J’aime le regard que pose Nancy Huston sur la langue française lorsqu’elle explore, écrivaine canadienne anglo-saxonne écrivant en français, le désarroi et la richesse d’être exilée de sa langue de naissance, dans Nord perdu :

    « C’est une très grande dame, la langue française. Une reine, belle et puissante. Beaucoup d’individus qui se crient écrivains ne sont que des valets à son service : ils s’affairent autour d’elle, lissent ses cheveux, ajustent ses parures, louent ses bijoux et ses atours, la flattent, et la laissent parler toute seule. Elle est intarissable la langue française, une fois qu’elle se lance. Pas moyen d’en placer une. »

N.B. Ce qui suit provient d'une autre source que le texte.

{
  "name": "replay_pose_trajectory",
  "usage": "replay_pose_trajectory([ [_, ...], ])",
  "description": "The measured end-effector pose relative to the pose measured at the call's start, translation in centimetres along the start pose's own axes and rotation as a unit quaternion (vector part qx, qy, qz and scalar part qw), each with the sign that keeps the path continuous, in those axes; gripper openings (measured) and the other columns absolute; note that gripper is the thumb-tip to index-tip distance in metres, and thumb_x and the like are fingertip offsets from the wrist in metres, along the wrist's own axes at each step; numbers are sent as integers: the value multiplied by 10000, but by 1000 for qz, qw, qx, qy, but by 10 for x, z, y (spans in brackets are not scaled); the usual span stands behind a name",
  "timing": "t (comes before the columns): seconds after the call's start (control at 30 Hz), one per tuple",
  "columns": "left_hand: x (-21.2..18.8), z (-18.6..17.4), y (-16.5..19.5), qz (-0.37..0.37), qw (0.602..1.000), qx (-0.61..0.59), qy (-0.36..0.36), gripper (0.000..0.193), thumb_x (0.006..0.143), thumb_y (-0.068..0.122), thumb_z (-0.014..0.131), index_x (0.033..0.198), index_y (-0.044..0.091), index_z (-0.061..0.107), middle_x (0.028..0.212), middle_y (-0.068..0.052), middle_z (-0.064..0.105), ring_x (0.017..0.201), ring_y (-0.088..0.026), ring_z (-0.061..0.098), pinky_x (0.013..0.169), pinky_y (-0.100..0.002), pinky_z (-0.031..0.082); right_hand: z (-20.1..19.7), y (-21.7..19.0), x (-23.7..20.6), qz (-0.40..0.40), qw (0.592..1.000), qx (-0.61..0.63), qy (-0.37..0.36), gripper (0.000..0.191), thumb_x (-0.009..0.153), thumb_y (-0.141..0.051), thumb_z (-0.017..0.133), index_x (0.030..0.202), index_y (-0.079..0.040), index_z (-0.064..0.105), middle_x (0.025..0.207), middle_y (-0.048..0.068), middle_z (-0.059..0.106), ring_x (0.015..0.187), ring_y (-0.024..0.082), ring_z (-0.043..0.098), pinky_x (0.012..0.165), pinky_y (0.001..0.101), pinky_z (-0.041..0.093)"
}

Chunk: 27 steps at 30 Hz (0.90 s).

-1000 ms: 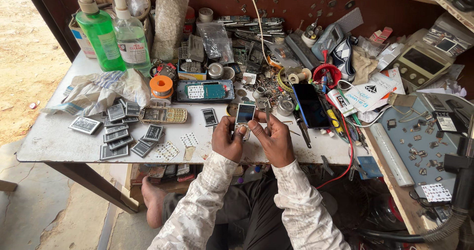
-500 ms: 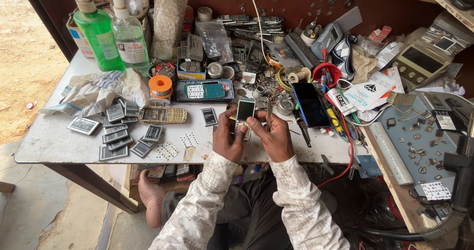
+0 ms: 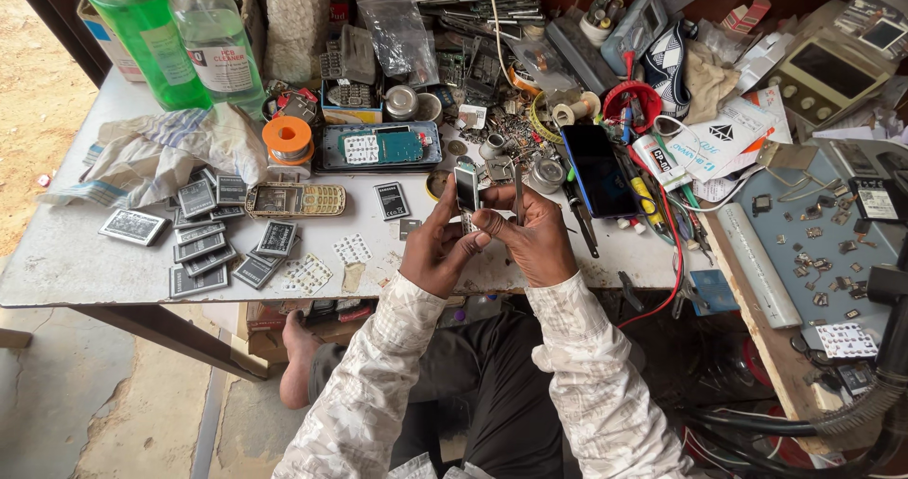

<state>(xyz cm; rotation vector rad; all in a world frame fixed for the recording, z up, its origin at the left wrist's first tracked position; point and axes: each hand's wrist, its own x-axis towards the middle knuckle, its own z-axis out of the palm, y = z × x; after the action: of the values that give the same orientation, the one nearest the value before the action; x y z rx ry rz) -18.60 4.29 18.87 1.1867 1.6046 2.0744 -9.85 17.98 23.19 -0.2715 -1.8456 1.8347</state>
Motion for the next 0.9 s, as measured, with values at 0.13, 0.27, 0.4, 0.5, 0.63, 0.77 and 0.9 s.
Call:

J’écris, je cherche mes mots, la musique des phrases. Didier Anzieu écrit :

    « Le style, c’est la personne. »

Écrire, n’est-ce pas chercher, parmi toutes les langues qui nous traversent, sa propre voix ? N’est-ce pas tailler une langue personnelle dans l’héritage commun ?

Accompagner dans l’écriture, c’est écouter les voix dans les textes, les entendre ; c’est faire retour sur la singularité des langues qui se cherchent dans le travail d’écrire.